Epilepsy Behav. 2018 Sep 18;88:61-65

Authors: Perrenoud M, André P, Buclin T, Decosterd LA, Rossetti AO, Novy J

Abstract
INTRODUCTION: Intravenous levetiracetam (LEV) is broadly used in the treatment of status epilepticus (SE). A loading dose is usually infused, aiming to reach quickly the range of plasma concentrations considered as therapeutic (12-46 mg/l). The aim of the study was to evaluate the response to LEV in SE, correlated exposure assessed by plasma concentration monitoring, as well as calculated exposure parameters.

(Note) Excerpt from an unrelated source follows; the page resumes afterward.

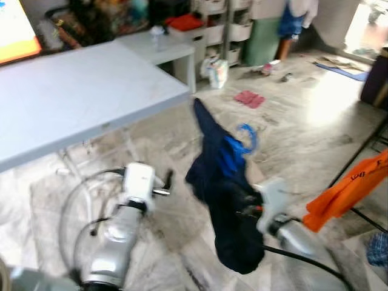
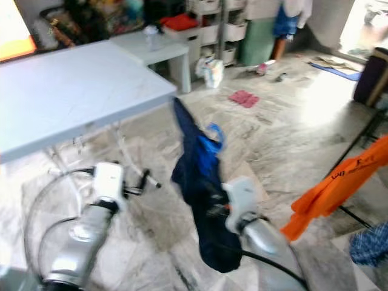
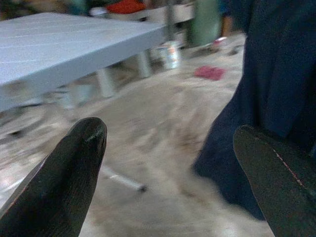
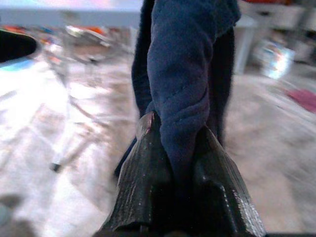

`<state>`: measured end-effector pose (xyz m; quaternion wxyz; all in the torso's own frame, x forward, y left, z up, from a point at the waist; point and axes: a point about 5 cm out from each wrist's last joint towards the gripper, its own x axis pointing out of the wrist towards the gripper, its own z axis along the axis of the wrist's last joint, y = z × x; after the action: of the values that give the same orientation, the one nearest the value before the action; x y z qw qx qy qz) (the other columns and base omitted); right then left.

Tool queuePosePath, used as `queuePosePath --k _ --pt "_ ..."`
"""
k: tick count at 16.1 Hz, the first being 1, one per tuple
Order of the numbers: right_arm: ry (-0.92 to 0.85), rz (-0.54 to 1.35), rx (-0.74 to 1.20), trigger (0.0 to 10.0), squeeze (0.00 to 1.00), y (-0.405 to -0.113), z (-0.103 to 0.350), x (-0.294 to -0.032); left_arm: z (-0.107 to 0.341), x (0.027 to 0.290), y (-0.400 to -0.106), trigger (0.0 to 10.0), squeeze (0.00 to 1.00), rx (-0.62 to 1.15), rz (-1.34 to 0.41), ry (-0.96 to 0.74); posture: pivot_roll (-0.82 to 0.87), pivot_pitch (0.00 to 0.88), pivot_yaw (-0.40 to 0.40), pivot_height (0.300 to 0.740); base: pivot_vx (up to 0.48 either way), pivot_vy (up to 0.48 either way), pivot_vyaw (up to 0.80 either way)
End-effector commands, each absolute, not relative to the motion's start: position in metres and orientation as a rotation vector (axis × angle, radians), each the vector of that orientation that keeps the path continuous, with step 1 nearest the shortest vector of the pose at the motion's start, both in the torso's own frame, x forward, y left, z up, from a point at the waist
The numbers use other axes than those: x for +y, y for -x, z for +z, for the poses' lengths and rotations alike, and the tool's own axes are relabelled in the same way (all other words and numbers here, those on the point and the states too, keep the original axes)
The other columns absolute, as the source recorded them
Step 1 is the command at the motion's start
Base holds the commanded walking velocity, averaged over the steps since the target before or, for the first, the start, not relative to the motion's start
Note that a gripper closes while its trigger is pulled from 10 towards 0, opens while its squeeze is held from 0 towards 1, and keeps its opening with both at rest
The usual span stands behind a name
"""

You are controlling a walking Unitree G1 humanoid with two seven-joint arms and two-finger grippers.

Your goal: Hang hanger

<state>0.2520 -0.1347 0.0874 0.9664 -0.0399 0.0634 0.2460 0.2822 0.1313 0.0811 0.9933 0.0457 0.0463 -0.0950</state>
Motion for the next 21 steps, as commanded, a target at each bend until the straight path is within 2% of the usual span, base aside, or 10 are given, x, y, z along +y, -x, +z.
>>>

MATERIALS & METHODS: We retrospectively analyzed a SE registry, including patients since 2015 with at least one available LEV plasma level measured less than 36 h after loading. A Bayesian maximum likelihood approach based on a population pharmacokinetic model was used to estimate LEV exposure parameters. We compared plasma levels and pharmacokinetics parameter estimates between responders and nonresponders. Therapeutic response was defined as SE cessation within 24 h following LEV introduction without a need for additional antiepileptic drug (AED).
RESULTS: We included 29 patients (45 plasma levels). Variability was salient in LEV loading doses (ranging between 17 and 38 mg/kg) and monitoring practice. There was no difference in median plasma concentrations (19.5 versus 21.5 mg/l; p = 0.71), median estimated LEV exposure (25.8 versus 37.0 mg/l; p = 0.61), peak (30.4 versus 41.5 mg/l; p = 0.36), or residual levels after loading dose (14.4 versus 20.5 mg/l; p = 0.07) between responders and nonresponders.
CONCLUSIONS: Levetiracetam exposure does not seem to differ significantly between responders and nonresponders; greater exposure was not associated with better outcome. Loading doses of 30 mg/kg seem, however, appropriate to quickly reach the target exposure level. The short LEV half-life makes standardized sampling measurement necessary to obtain directly interpretable LEV levels.